Your answer must be the exact lines of the listing below that run from the line with "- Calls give" to the line with "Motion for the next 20", ends included, and no pictures.

**Exercise material:**
-------------------------

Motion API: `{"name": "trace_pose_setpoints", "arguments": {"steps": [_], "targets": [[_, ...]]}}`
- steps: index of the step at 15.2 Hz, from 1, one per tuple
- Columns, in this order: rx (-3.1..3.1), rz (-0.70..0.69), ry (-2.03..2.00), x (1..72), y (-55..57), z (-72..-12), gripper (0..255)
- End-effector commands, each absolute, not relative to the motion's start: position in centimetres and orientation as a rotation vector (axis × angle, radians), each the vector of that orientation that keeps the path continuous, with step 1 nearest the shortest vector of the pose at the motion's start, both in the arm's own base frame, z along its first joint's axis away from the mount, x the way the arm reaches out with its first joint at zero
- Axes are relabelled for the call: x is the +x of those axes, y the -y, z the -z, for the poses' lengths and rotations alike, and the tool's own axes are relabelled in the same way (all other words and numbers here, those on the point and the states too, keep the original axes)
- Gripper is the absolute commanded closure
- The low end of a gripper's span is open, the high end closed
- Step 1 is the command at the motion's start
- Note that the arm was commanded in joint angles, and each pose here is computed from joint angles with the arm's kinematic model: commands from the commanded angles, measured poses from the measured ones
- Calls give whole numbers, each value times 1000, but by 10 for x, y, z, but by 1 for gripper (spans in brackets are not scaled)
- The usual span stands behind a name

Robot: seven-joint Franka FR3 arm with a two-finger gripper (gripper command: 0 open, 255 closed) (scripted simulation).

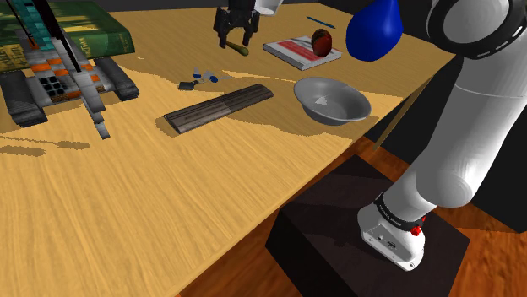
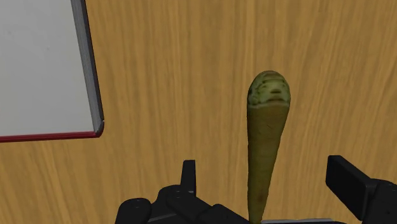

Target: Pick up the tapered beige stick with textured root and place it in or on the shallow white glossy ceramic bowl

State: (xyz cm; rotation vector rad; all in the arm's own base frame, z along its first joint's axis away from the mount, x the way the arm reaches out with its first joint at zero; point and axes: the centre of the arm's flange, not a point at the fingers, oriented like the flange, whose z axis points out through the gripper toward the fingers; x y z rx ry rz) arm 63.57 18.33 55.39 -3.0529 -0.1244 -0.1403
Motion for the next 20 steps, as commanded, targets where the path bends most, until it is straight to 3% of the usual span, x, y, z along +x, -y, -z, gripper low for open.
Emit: {"name": "trace_pose_setpoints", "arguments": {"steps": [1,2,3,12,20], "targets": [[-3053,140,124,636,-183,-554,0],[-3053,140,124,636,-183,-554,0],[-3053,140,124,636,-183,-554,255],[-3053,140,124,636,-183,-554,255],[-3053,140,124,636,-183,-596,255]]}}
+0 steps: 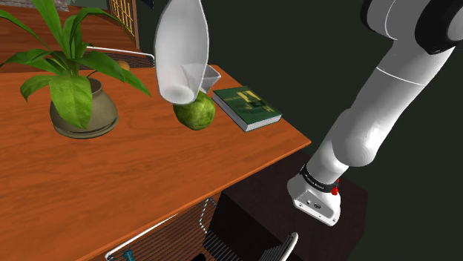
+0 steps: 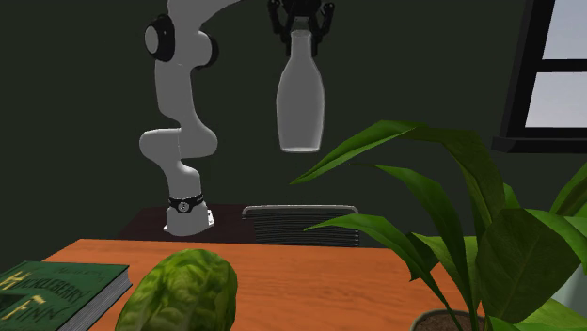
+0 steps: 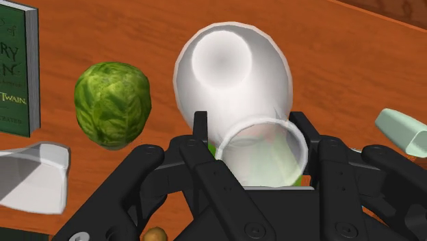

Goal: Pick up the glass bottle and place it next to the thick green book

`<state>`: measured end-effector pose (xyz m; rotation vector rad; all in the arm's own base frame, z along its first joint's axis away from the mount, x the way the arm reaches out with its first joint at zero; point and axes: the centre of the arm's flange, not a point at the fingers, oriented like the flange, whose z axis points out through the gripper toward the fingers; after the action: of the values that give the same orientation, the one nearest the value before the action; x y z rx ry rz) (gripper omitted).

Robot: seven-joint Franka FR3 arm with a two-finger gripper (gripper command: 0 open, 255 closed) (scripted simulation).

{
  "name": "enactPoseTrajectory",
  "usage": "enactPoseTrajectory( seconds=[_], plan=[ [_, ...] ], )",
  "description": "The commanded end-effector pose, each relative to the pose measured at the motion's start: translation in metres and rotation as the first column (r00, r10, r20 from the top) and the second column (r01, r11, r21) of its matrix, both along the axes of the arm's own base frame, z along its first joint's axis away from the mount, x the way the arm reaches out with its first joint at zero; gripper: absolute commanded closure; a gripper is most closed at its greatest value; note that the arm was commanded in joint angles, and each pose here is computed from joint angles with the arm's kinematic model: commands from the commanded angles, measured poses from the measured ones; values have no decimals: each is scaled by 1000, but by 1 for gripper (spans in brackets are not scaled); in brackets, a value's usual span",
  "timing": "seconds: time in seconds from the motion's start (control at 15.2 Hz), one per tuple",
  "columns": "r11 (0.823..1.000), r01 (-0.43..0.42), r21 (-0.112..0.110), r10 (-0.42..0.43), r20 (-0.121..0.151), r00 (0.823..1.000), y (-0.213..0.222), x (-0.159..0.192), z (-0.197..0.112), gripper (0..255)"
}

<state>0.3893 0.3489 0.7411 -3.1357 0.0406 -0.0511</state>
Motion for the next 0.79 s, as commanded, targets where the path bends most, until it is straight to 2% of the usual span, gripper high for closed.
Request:
enactPoseTrajectory(
  seconds=[0.0, 0.73],
  plan=[
    [1000, 0, 0, 0, 0, 1000, -13, 2, 4, 255],
    [1000, 0, 0, 0, 0, 1000, -155, 33, 5, 255]
  ],
)
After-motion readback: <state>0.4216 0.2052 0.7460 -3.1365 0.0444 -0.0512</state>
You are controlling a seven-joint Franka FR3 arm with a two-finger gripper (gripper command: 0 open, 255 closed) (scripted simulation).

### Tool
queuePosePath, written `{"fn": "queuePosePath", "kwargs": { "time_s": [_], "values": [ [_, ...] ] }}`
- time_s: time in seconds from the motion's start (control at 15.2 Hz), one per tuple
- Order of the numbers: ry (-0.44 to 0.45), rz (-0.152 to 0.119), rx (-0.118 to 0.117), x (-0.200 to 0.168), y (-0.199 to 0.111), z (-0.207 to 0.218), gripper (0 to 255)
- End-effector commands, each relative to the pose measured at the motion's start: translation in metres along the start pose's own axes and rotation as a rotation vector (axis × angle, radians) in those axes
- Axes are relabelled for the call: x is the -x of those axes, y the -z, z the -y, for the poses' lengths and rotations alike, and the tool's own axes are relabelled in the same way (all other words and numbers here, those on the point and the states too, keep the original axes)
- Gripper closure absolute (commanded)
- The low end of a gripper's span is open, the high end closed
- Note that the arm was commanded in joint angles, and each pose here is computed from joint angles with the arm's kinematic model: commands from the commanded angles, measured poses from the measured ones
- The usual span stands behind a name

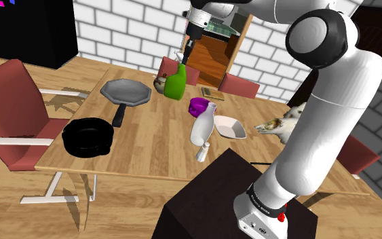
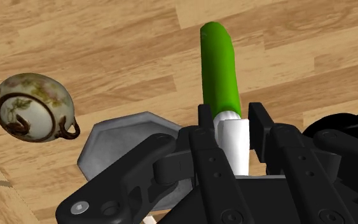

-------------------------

**Solved exercise:**
- Calls give whole numbers, each value times 1000, but by 10 for x, y, z, but by 1 for gripper (spans in brackets are not scaled)
- The usual span stands behind a name

Robot: seven-joint Franka FR3 arm with a two-finger gripper (gripper command: 0 open, 255 closed) (scripted simulation).


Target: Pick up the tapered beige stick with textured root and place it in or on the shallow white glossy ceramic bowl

State: (xyz cm; rotation vector rad; all in the arm's own base frame, z along its first joint's axis away from the mount, x the way the arm reaches out with its first joint at zero; point and axes: the centre of the arm's flange, not a point at the fingers, oriented like the flange, whose z axis points out through the gripper toward the fingers; x y z rx ry rz) arm 63.57 18.33 55.39 -3.0529 -0.1244 -0.1403
Motion for the next 20 steps, as commanded, targets where the path bends most, until it is straight to 3% of the usual span, x, y, z along +x, -y, -z, gripper low for open.

The exercise has been fully answered.